* _PROMPT_: Work through the data below and copy out every line where "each" is found.
....
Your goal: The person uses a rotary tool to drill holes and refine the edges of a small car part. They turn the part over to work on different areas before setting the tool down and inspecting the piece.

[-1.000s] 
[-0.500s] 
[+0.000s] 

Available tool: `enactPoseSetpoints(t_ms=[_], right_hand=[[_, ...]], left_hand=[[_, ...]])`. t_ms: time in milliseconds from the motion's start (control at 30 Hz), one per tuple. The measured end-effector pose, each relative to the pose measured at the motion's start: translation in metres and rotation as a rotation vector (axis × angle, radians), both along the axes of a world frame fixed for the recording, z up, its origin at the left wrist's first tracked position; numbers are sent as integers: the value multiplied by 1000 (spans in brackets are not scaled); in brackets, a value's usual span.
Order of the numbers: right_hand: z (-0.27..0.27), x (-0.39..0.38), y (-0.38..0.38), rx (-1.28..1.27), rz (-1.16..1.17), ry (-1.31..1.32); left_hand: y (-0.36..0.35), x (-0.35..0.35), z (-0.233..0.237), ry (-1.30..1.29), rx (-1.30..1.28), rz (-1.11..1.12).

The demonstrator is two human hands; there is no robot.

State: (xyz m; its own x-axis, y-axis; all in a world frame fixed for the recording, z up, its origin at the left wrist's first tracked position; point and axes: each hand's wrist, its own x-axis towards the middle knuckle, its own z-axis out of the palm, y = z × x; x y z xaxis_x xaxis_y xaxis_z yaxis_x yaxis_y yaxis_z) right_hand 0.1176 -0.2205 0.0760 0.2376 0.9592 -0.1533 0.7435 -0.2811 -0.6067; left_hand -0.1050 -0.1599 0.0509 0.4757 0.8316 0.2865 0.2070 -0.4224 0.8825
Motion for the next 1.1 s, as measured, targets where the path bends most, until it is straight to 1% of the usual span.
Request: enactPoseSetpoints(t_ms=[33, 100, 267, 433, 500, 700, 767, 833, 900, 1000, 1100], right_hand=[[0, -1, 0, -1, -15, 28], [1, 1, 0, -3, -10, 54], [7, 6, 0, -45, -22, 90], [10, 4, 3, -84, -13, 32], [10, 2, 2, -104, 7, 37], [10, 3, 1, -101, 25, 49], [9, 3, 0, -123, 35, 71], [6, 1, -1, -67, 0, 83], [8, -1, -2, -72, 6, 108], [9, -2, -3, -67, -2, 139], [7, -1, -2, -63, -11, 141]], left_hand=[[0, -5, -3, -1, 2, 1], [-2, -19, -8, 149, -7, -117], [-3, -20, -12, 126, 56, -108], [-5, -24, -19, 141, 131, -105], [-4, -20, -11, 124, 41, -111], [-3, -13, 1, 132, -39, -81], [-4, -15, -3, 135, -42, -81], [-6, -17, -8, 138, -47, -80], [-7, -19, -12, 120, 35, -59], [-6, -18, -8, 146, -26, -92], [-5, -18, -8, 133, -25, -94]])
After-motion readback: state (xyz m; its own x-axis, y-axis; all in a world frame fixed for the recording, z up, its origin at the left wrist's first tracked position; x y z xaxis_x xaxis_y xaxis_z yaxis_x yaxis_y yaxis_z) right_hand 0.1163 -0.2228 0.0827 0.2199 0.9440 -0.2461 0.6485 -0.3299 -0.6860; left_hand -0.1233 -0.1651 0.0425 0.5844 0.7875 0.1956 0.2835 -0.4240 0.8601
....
* _SOLUTION TO THE PROBLEM_:
Available tool: `enactPoseSetpoints(t_ms=[_], right_hand=[[_, ...]], left_hand=[[_, ...]])`. t_ms: time in milliseconds from the motion's start (control at 30 Hz), one per tuple. The measured end-effector pose, each relative to the pose measured at the motion's start: translation in metres and rotation as a rotation vector (axis × angle, radians), both along the axes of a world frame fixed for the recording, z up, its origin at the left wrist's first tracked position; numbers are sent as integers: the value multiplied by 1000 (spans in brackets are not scaled); in brackets, a value's usual span.
State: (xyz m; its own x-axis, y-axis; all in a world frame fixed for the recording, z up, its origin at the left wrist's first tracked position; point and axes: each hand's wrist, its own x-axis towards the middle knuckle, its own z-axis out of the palm, y = z × x; x y z xaxis_x xaxis_y xaxis_z yaxis_x yaxis_y yaxis_z) right_hand 0.1176 -0.2205 0.0760 0.2376 0.9592 -0.1533 0.7435 -0.2811 -0.6067; left_hand -0.1050 -0.1599 0.0509 0.4757 0.8316 0.2865 0.2070 -0.4224 0.8825

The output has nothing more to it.